Okay, I didn’t meet him meet him. I just met him, and by that I mean I saw him in concert on May 10, 2015. From across the enormous Scottrade Center arena in St. Louis, to be exact, I met the artist who I have since learned is one of the hardest-working musicians performing today. And that’s the main reason why I’m an Ed Sheeran fan.
Even though Ed and I met on Mother’s Day two years ago, going to see his Multiply concert wasn’t originally intended to be a Mother’s Day outing for my daughter and I. Several months before, my daughter had purchased two tickets for herself and a friend without realizing that the day of the concert was also the day of her college’s graduation exercises. So the friend she had originally asked couldn’t go. Turns out her friend just had to graduate or something. So I went instead. It was Mother’s Day after all, we both agreed as we took the four-hour drive.
Before going to the concert, I really wasn’t familiar with Ed. Even though I had given my daughter his Plus and Multiply CDs as Christmas gifts, I didn’t understand his music or his performing style. I didn’t understand that when you went to an Ed Sheeran concert, you were going to a concert starring Ed Sheeran. And no one else. There is no band, no backup singers, no other musicians. There is one exception: his guitar technician, who would, after each song, walk out to Ed, take his guitar and hand him a new one with the capo placed, or the strings tuned, for the next song. Sometimes the guitar tech just handed Ed a new guitar in exchange for the one he had just destroyed. Yes, Ed Sheeran, king of the exquisitely-worded love ballad, can destroy a guitar. Into several pieces.
This happened onstage, in the heat of the concert. Ed transformed many songs from their original three- to four-minute length to 15- to 20-minutes. And this is when Ed revealed his alter-ego, when his guitar also functioned as a drum and he beat on it with his fists and the palms of his hands to take any song and morph it into a raucous, mind-blowingly loud tour de force accompanied by giant backdrops that exploded with psychedelic patterns, colors, and images to add a visual element to the audible. He did this with “Runaway”, “Bloodstream”, “I See Fire” and other numbers.
Still, the Ed that everybody knows and loves does dominate the show. But he returned smartly and consistently to his specialty: the songs that first come to mind when you think of Ed Sheeran: “Thinking Out Loud,” “Photograph,” “The A Team,” and “Lego House.” These songs surprisingly thrive in the presence of thousands. Maybe it’s because of the darkened arena when Ed asks everyone to turn on their smartphone lights. Thousands of lights dot the arena like the starriest sky as seen from an isolated prairie. The stars gently sway in rhythm to the music, and to the one man singing alone onstage.

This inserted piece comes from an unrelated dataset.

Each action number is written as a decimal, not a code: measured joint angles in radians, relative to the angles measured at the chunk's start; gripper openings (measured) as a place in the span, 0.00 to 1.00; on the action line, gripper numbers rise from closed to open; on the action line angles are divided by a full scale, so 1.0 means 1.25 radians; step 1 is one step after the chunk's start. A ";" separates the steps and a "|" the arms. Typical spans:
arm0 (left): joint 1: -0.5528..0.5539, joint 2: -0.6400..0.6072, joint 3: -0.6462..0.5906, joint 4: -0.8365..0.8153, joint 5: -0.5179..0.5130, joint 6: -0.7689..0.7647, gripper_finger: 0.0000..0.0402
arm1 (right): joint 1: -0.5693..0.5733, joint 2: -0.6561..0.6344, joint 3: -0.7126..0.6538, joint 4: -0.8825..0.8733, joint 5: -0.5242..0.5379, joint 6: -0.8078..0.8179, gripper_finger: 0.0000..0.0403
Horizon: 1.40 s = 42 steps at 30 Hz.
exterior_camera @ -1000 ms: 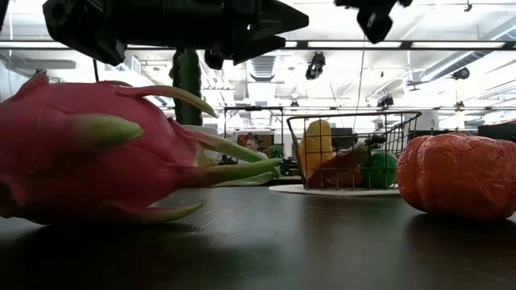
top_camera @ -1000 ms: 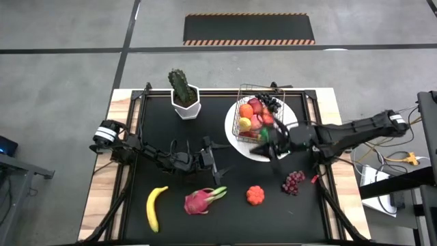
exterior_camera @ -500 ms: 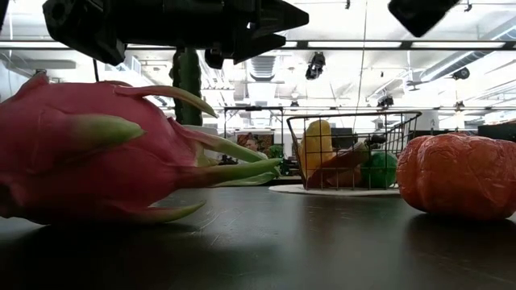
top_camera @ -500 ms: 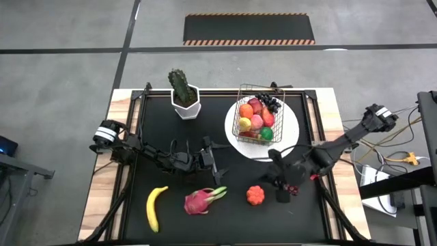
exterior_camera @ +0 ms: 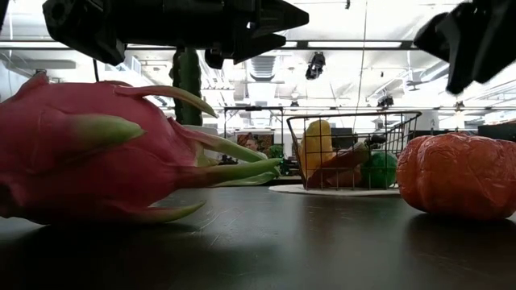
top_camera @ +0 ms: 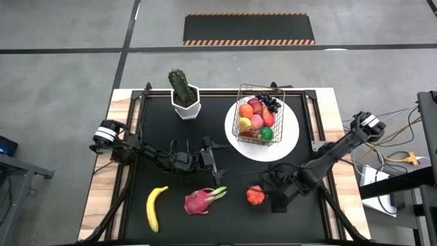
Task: Build produce basket
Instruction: Put the tangerine into the wire basket
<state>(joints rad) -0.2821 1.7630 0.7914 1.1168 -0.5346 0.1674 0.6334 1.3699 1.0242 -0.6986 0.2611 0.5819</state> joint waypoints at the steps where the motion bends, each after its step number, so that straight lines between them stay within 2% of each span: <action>1: 0.000 0.000 0.000 0.000 0.000 0.000 0.86 | 0.000 0.012 0.004 -0.001 -0.003 0.002 0.35; 8: 0.001 0.000 0.000 0.000 0.000 0.001 0.86 | 0.000 0.106 0.044 0.002 -0.004 0.000 0.75; 11: 0.001 0.000 0.000 0.000 0.000 0.001 0.86 | 0.000 0.157 0.053 0.000 -0.002 -0.005 0.87; 13: 0.001 0.000 0.000 0.000 0.000 0.001 0.86 | 0.000 0.187 0.056 0.002 -0.004 -0.005 0.92; 20: 0.001 0.000 0.000 0.000 0.000 0.001 0.86 | -0.001 0.252 0.086 0.005 -0.005 -0.005 0.93; 23: 0.000 0.000 0.000 0.000 0.000 0.001 0.86 | -0.001 0.246 0.090 0.004 0.009 -0.005 0.92; 30: 0.000 0.000 0.000 -0.001 0.000 0.001 0.86 | -0.003 0.231 0.091 0.011 0.121 -0.011 0.92; 42: 0.000 0.000 0.000 -0.001 0.000 0.001 0.86 | -0.037 0.201 0.089 0.018 0.139 -0.083 0.92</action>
<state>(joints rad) -0.2821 1.7630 0.7918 1.1160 -0.5346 0.1684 0.5875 1.6212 1.1358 -0.6765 0.4343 0.4779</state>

To accomplish his one-man band, Ed uses a loop pedal, a device that records and layers chord progressions, riffs, vocals, beats, and other musical components until the song, in all its complexity, is pulsing out of the speakers while, all alone on that big stage, Ed plays the last layer of guitar live and sings his beautiful songs.

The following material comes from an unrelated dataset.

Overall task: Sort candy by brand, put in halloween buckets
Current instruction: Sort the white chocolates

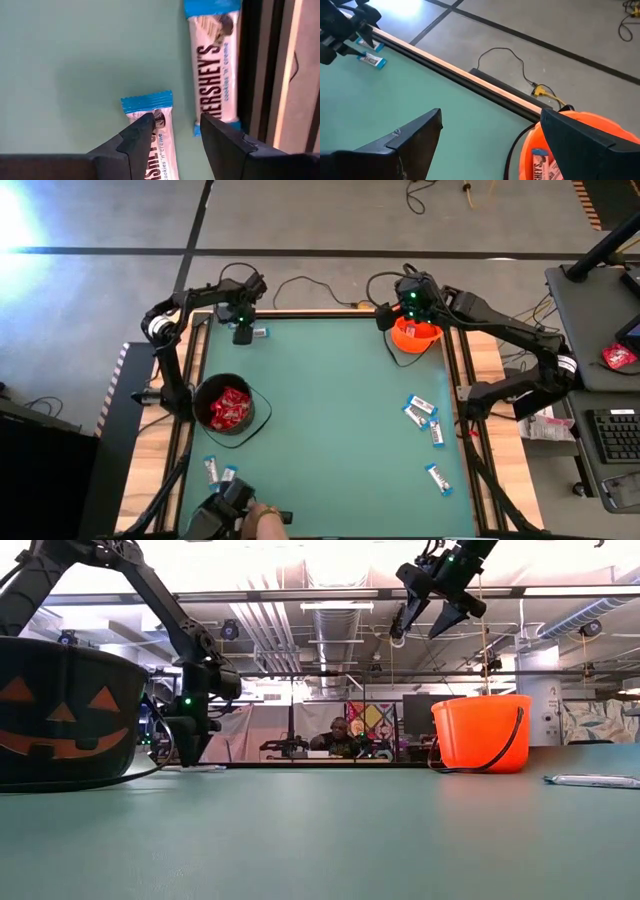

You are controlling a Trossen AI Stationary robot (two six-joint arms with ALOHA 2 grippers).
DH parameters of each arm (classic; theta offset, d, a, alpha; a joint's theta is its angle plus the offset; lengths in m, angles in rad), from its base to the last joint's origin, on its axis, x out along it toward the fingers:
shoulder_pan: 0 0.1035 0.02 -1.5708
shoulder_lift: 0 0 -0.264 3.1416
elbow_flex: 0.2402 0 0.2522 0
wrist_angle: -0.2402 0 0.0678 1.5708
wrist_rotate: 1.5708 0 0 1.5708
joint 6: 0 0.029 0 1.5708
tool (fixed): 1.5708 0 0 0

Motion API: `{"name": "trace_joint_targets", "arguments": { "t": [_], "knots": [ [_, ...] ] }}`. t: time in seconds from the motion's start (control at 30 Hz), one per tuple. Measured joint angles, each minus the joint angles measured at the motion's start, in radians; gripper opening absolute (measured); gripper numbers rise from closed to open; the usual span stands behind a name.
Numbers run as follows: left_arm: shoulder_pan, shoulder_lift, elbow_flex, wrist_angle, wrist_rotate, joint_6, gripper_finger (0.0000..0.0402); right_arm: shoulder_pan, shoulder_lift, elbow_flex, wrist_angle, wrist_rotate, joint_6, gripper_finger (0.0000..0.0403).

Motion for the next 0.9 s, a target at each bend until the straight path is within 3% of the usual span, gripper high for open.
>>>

So, thanks to my daughter, I’m a big fan of Ed Sheeran. It’s fun to attempt to play some of his songs, the tabs for which I find online or on Youtube. Thankfully, some arrangements are doable for a guitar novice like me. Some, clearly, are not. Ed Sheeran definitely has a gift for songwriting and guitar playing. He would tell you, as he does in his book A Visual Journey, that it’s not so much a gift as simply a product of hard work and practice. Ahhh… music to my motherly ears. An artist with the work ethic to match his ambition.
Now that’s an artist that I, as an adult, can admire. I really like Ed Sheeran. I mean, I don’t like him like him. I just like him.
My daughter and I will see Ed again tonight at the Sprint Center in Kansas City. I’ll fill you in on how things go in an upcoming post.